Nowe prognozy pogody na Wszystkich Świętych zaskakują. Synoptycy są pewni. To nie żart!

Najnowsza prognoza na Wszystkich Świętych może zaskoczyć niejednego. Synoptycy mówią o zmianach, których mało kto się spodziewał — i które mogą wpłynąć na plany odwiedzających cmentarze. Czy to zapowiedź spokojnego dnia, czy raczej atmosferycznej niespodzianki? Eksperci nie mają wątpliwości: aura znów pokaże swoje kapryśne oblicze. Sprawdzamy, co mówią prognozy i kiedy warto przygotować się na zwrot sytuacji.
Ciepło jak na listopad – i to nie żart
Pogoda na Wszystkich Świętych 2025 (sobota, 1 listopada) zapowiada się dość łagodnie, jak na jesienny początek listopada. W ciągu dnia termometry pokażą od 9 do 12°C – nieco mniej na północy kraju, a najwięcej na południu i południowym zachodzie. Wieczorem i w nocy temperatura spadnie do 2–6°C, choć nad morzem może być cieplej, nawet 7–8°C. Synoptycy zwracają uwagę, że to wartości wyraźnie powyżej średniej z ostatnich trzech dekad – od około +0,5°C na krańcach północno-zachodnich do nawet +1,5–2°C na południowym wschodzie.
Innymi słowy – prawdziwie zimowe kurtki mogą jeszcze chwilę poczekać w szafie. Zamiast nich wystarczą lekkie płaszcze, cieplejsze swetry i odrobina zdrowego rozsądku, bo choć mróz raczej się nie pojawi, to pogoda nie będzie całkiem stabilna.
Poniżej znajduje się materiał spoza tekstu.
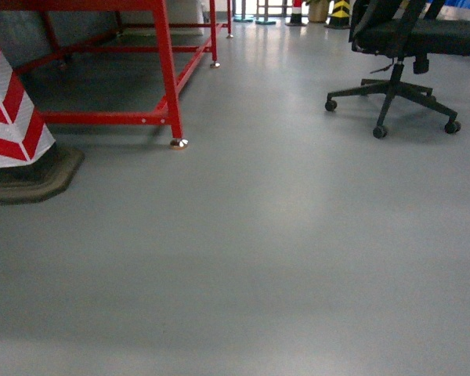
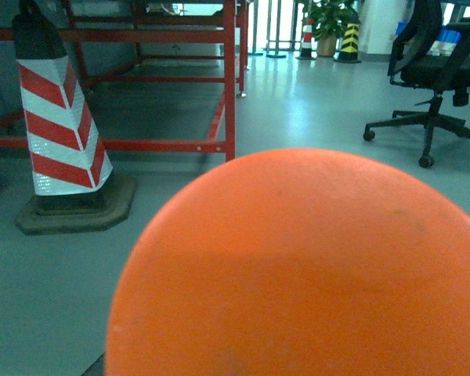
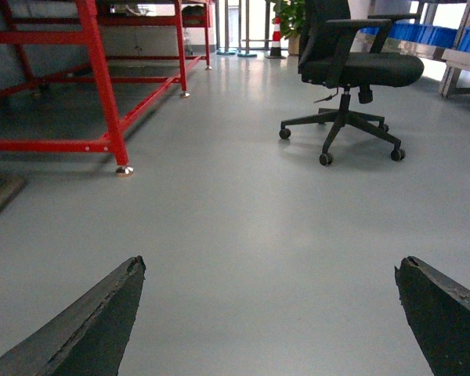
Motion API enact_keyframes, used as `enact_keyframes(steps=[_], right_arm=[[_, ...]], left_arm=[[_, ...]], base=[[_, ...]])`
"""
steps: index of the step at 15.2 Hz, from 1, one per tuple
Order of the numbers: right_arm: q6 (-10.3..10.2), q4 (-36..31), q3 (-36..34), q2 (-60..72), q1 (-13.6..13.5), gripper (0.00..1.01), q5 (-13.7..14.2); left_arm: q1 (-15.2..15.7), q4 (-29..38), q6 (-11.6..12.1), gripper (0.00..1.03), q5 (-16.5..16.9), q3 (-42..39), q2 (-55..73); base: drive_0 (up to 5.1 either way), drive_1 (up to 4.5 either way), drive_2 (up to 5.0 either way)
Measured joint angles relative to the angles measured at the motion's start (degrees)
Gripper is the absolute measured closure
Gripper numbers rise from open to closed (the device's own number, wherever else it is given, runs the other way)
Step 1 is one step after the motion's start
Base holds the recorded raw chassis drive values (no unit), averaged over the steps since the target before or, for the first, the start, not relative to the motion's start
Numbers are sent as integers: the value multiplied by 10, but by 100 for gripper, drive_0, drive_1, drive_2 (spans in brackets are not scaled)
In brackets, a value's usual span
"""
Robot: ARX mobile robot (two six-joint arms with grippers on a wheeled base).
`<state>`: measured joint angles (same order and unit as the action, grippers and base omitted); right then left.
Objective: Pick capacitor and pack into box
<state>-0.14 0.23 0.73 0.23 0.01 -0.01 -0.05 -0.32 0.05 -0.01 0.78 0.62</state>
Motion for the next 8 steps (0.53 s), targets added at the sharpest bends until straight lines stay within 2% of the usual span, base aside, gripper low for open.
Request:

W rejonach, gdzie fronty atmosferyczne będą krążyć najbliżej Polski, możliwe są okresowe zachmurzenia i przelotne opady. To zatem dzień, który może zaskoczyć zmiennością – typową dla przełomu października i listopada.
To jednak nie wszystko.
Słońce vs. chmury: kto wygra 1 listopada?
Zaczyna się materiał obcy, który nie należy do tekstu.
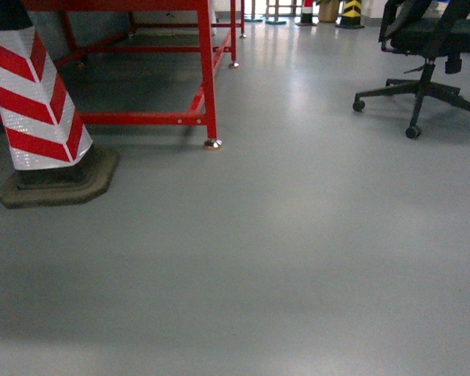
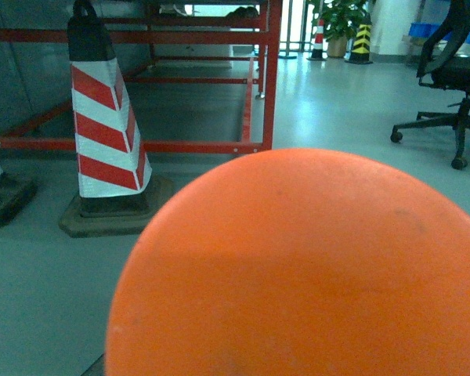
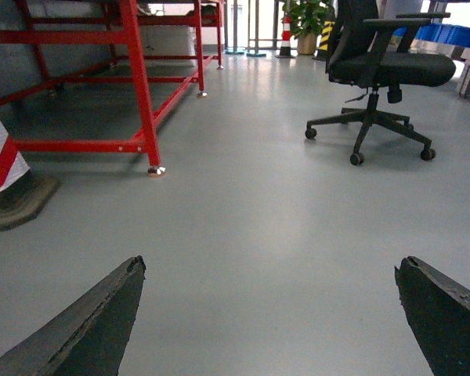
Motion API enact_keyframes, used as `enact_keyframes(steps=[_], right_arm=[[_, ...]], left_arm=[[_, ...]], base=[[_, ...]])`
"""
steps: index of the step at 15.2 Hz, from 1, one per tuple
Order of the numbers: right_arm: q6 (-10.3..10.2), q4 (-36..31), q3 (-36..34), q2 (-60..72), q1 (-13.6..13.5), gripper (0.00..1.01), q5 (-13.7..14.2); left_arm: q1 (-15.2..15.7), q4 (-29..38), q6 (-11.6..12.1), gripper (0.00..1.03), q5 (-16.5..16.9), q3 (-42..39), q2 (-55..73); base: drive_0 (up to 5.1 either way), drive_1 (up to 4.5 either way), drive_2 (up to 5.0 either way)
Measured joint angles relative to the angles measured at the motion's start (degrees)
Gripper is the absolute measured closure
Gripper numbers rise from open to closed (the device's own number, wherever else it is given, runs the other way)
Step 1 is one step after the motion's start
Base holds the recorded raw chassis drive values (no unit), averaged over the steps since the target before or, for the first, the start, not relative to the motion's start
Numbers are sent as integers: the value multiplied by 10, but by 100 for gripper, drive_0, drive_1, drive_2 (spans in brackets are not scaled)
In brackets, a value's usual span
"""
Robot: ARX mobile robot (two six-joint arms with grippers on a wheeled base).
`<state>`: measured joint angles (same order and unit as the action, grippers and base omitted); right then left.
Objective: Pick capacitor and pack into box
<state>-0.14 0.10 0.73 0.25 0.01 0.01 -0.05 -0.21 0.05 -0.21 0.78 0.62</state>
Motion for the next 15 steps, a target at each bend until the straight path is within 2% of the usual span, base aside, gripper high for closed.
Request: enact_keyframes(steps=[15], right_arm=[[0,2,0,0,0,3,0]], left_arm=[[0,-2,0,60,2,0,0]], base=[[-512,234,234]])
Serce prognozy jest proste jak selfie z cmentarnej alejki: będzie relatywnie ciepło, ale nie idealnie. Synoptycy zakładają przejaśnienia przeplatane epizodami deszczu; wiatr miejscami silniejszy, lecz bez scen rodem z halnego dramatu.
Jeśli planujesz cały dzień w terenie, zrób modny „zestaw na cebulkę”: lekka kurtka, wygodne buty i kompaktowy parasol (składany, w torebce wygląda jak gadżet, a ratuje dzień). Warto też śledzić aktualizacje – to dopiero pierwsze wyliczenia i jeszcze mogą się kosmetycznie przesunąć.
Co to wszystko oznacza?
Co to oznacza dla planów i stylu?
Dobra wiadomość: znicze odpalimy bez zgrzytania zębami z zimna. Miejscami zmokniemy lekko, ale nie szykuje się ulewny dramat – raczej krótkie, przelotne opady i przerwy ze słońcem. Dla rodzin: odwiedziny rozbij na dwie tury – poranna „złota godzina” bywa jaśniejsza, po południu częściej napływają chmury.
Dla kierowców: mokre liście + podmuchy wiatru = dłuższa droga hamowania, więc tempo jak na czerwonym dywanie: pewnie, ale bez sprintu. A dla modowych dusz? Palto + szal + parasol w kolorze świeczki – praktycznie i fotogenicznie.